• Task to complete:
Each line of the material below needs to be returned exactly as written.

_ _ _

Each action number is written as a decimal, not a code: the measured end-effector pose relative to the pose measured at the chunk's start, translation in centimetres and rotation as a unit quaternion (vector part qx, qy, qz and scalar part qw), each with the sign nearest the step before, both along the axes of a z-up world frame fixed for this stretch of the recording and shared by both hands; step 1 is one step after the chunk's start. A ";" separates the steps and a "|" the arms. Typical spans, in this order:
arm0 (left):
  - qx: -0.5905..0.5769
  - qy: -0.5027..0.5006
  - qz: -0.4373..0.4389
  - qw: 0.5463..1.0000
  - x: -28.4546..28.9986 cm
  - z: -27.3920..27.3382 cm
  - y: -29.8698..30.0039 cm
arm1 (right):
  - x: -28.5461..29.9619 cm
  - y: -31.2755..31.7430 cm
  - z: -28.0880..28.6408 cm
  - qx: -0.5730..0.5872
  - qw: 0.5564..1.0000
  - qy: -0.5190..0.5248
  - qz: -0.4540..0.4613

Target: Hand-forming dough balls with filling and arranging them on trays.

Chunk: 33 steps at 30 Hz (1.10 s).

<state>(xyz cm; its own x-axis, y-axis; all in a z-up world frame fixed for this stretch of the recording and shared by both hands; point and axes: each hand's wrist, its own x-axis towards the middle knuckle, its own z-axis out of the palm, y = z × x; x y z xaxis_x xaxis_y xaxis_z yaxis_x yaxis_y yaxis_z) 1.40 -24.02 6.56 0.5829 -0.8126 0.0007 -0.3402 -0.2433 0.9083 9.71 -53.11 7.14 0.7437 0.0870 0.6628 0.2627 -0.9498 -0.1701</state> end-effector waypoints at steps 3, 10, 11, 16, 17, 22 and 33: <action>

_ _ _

• Solution to this exercise:
Each action number is written as a decimal, not a code: the measured end-effector pose relative to the pose measured at the chunk's start, translation in centimetres and rotation as a unit quaternion (vector part qx, qy, qz and scalar part qw), each with the sign nearest the step before, both along the axes of a z-up world frame fixed for this stretch of the recording and shared by both hands; step 1 is one step after the chunk's start. A ";" separates the steps and a "|" the arms. Typical spans, in this order:
arm0 (left):
  - qx: -0.5905..0.5769
  - qy: -0.5027..0.5006
  - qz: -0.4373..0.4389
  - qw: 0.5463..1.0000
  - x: -28.4546..28.9986 cm
  - z: -27.3920..27.3382 cm
  - y: -29.8698..30.0039 cm
arm1 (right):
  - x: -28.5461..29.9619 cm
  - y: -31.2755..31.7430 cm
  - z: -28.0880..28.6408 cm
  - qx: -0.5730..0.5872
  - qw: 0.5564..1.0000
  - qy: -0.5190..0.5248
  - qz: -0.4540..0.4613

Target: Hand-forming dough balls with filling and arranging them on trays.

Chunk: 33 steps at 30 Hz (1.10 s).

<state>(xyz cm; its own x-axis, y-axis; all in a z-up world frame fixed for this stretch of the recording and shared by both hands; point and axes: each hand's wrist, its own x-axis towards the middle knuckle, its own z-axis out of the palm, y = z × x; x y z xaxis_x xaxis_y xaxis_z yaxis_x yaxis_y yaxis_z) 1.40 -24.02 6.56 0.5829 -0.8126 0.0007 -0.3402 -0.2433 0.9083 9.71 -53.11 7.14 0.7437 0.0870 0.6628 0.2627 -0.9498 -0.1701</state> end-effector waypoints at steps 3, 10, 11, 16, 17, 22 and 33: <action>

Nothing further belongs to this answer.